What relay amperage is needed for the side car?
20 amp, as stated in the electrical hookup rules for the digital sidecar.
We have our digital sidecar connected per instructions. We’re still having trouble with relays. We’re trying to drive a servo, but it’s not moving. We have a button set up to toggle the servo between 0 degrees to 90 degrees. We are printing the value we are putting in to servo.setAngle and also the value getting returned by servo.getAngle(). We can see that on a button push, we are setting the angle to 0 and it returns a small value close to zero. On the next push, we are sending 90 degrees and it returns a number close to 90. Next it’s back to 0 etc. Unfortunately, the servo is not moving.
I checked the voltage between PWR and Ground terminals on a digital IO channel and got 2.5 volts. When I check the voltage bewteen PWR and Ground on a relay channel, it reads 0.0.
I’m stumped as to how the servo can be sending back approximately the right value without actually moving. Also, what should I expect to read with a volt meter on the relay channels?
Any insight is greatly appreciated.
Do you have a jumper set to provide power on the center pin of the PWM cable?
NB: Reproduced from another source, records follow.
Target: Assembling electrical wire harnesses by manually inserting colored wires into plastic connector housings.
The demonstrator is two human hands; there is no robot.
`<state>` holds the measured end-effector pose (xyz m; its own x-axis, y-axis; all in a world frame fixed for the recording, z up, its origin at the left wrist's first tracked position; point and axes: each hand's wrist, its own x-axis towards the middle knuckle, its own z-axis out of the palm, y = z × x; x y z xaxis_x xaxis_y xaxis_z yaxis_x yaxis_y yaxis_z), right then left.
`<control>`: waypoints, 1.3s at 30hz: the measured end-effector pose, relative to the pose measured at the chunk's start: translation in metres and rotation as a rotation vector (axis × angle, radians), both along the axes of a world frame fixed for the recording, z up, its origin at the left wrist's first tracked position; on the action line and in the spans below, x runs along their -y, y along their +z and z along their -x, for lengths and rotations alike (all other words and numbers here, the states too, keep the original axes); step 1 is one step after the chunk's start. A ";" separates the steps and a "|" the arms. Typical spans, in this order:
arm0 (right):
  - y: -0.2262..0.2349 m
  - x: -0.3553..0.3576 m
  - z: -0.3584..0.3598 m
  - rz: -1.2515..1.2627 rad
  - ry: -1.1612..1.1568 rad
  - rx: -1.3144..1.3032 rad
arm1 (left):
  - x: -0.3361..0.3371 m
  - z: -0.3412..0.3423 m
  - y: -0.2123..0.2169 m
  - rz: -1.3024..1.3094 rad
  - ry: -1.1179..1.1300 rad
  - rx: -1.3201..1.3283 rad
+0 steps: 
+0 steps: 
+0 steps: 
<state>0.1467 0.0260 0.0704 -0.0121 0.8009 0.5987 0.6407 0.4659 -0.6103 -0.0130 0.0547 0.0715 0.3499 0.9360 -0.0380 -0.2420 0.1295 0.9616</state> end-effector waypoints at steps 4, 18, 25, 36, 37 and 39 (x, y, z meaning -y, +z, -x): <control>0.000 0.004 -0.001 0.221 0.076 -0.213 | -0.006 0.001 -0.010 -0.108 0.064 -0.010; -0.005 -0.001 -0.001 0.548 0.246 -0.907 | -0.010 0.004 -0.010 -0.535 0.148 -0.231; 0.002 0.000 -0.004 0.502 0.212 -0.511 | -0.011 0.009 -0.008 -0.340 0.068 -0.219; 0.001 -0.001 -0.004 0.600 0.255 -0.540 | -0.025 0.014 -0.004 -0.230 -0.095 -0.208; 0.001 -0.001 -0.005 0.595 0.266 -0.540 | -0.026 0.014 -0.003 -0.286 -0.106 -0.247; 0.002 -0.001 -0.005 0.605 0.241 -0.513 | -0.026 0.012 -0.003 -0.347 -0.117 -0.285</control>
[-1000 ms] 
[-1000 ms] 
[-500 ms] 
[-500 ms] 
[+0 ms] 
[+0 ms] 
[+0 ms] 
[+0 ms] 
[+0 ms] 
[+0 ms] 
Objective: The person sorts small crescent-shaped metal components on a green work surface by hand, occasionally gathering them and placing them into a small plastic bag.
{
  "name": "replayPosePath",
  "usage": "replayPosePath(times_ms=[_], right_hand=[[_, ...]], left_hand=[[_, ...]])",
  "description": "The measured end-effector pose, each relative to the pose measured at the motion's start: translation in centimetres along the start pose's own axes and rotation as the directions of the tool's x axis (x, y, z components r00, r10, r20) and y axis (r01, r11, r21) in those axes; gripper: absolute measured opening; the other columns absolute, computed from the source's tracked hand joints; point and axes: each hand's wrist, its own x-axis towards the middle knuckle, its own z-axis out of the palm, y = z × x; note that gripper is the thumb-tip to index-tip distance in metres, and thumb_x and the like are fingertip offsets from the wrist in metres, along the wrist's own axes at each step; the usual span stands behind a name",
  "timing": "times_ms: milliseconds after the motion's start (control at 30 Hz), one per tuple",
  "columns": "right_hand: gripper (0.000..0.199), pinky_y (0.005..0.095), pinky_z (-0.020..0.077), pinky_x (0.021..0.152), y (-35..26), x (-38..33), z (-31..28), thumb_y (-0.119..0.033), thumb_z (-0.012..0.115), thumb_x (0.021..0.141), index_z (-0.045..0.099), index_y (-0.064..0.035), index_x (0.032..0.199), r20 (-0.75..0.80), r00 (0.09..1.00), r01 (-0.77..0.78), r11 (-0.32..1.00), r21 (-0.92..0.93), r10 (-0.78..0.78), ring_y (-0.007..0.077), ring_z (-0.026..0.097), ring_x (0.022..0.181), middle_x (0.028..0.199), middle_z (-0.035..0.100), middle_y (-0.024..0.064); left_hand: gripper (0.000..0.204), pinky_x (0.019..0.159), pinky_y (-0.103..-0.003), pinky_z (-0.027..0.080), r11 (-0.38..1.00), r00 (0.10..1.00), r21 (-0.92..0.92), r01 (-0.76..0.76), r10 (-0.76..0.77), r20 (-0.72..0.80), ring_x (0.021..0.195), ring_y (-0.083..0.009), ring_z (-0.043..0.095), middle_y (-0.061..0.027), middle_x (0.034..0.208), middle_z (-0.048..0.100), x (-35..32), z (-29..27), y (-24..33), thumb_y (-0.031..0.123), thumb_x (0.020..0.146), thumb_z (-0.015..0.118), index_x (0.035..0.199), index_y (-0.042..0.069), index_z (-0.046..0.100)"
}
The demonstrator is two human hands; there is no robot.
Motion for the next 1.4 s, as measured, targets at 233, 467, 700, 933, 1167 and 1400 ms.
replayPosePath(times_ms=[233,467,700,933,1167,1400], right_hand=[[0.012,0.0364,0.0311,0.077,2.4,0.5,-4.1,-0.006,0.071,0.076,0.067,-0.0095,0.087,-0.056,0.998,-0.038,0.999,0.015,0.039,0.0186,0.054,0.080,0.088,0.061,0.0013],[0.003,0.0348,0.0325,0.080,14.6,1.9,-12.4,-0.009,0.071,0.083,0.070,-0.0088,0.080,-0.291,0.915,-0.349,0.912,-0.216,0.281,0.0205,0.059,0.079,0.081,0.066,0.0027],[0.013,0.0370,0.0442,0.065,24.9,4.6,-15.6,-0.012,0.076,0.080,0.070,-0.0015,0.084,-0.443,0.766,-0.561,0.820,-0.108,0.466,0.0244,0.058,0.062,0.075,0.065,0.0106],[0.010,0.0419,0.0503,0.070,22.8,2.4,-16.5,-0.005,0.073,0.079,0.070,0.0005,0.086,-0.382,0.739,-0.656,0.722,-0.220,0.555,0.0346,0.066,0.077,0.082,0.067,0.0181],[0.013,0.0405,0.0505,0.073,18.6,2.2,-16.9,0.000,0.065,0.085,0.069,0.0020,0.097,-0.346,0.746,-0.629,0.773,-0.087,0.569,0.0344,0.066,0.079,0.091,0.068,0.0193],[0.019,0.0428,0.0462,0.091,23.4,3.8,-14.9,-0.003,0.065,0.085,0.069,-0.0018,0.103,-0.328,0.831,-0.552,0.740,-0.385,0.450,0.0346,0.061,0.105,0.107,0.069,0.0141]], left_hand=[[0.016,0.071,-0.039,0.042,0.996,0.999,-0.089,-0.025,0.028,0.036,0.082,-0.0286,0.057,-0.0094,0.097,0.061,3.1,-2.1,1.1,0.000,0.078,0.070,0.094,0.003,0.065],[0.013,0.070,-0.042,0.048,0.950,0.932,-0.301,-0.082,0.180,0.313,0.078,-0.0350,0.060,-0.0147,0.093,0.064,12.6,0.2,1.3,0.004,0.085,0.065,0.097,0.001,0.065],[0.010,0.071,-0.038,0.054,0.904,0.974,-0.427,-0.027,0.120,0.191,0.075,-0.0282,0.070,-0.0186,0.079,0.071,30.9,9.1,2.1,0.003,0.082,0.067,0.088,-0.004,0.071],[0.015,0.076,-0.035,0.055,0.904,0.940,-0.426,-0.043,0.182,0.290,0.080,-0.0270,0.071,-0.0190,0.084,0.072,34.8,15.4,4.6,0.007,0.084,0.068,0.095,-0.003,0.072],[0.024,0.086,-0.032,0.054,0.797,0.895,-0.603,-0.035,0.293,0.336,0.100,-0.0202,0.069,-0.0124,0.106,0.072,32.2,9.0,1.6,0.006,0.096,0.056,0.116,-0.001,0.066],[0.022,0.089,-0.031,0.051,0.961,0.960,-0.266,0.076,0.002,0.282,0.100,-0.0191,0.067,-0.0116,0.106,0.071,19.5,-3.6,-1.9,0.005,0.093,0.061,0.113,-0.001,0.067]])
Did you put the jumper in next to the PWM port on the sidecar?
EDIT: Ether beat me to it.
The pins labeled (-) aren’t really “ground”, but I’ll call them that here.
The voltage between the power and ground pins on a Digital I/O port should be 5 volts. If you’re reading 2.5, you probably don’t have the Digital Sidecar powered properly. Are all three of its power LEDs lit? Does the large amber Robot Signal Light blink with the expected pattern? Please describe exactly how the Digital Sidecar is connected to power, so we can help you verify that it really is according to the insstructions.
There is no power on the relay pins on the Digital Sidecar. There are two signal pins and one “ground” pin. Unless a relay is being energized, you won’t find any voltage present.
Unless you install a servo power jumper on a PWM port, you won’t read any voltage there either. With the power jumper in place, you should see 6 volts.
The servo itself doesn’t report its position. When you use the getAngle function, what you get is a scaled version of the position the software is telling the servo to go to.